## Information supplied
=== Section Start ===

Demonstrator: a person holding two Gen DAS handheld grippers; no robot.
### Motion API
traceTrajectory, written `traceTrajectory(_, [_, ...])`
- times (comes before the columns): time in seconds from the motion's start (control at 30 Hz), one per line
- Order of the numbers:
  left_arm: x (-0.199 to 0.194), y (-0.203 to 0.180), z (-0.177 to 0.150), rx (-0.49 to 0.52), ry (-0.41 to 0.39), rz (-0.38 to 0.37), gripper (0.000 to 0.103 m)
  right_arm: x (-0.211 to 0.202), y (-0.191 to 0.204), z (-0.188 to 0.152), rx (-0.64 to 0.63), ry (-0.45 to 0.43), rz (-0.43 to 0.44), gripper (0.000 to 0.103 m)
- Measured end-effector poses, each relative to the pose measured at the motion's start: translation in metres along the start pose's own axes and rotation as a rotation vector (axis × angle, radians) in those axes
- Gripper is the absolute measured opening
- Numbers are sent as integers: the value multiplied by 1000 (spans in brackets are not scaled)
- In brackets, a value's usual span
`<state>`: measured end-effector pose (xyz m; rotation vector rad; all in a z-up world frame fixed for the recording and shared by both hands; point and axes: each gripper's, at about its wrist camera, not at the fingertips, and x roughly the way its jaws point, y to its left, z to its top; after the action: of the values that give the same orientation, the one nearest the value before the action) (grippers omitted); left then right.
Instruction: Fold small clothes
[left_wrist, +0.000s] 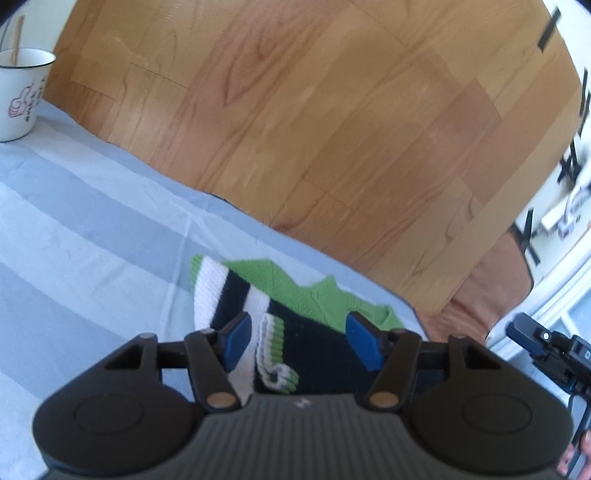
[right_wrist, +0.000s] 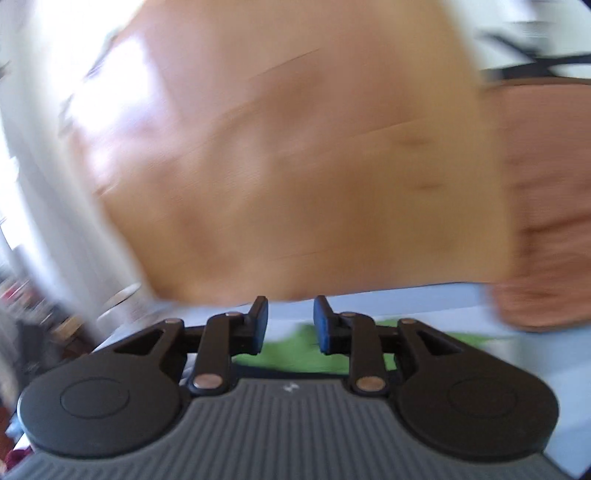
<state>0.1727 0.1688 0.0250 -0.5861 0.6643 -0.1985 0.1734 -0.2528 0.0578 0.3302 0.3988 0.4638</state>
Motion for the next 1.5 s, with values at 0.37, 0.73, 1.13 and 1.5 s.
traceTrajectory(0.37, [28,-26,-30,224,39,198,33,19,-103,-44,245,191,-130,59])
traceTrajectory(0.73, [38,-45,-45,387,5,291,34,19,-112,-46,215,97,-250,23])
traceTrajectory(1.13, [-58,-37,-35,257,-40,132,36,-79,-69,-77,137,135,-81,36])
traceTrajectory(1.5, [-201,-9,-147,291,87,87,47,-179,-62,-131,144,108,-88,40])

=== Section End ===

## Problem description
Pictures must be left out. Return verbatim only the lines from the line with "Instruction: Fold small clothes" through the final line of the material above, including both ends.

## Expected answer
Instruction: Fold small clothes
[left_wrist, +0.000s] 
[right_wrist, +0.000s] 
<state>0.1727 0.1688 0.0250 -0.5861 0.6643 -0.1985 0.1734 -0.2528 0.0578 0.3302 0.3988 0.4638</state>
Motion for the next 1.5 s, with values at 0.37, 0.73, 1.13 and 1.5 s.
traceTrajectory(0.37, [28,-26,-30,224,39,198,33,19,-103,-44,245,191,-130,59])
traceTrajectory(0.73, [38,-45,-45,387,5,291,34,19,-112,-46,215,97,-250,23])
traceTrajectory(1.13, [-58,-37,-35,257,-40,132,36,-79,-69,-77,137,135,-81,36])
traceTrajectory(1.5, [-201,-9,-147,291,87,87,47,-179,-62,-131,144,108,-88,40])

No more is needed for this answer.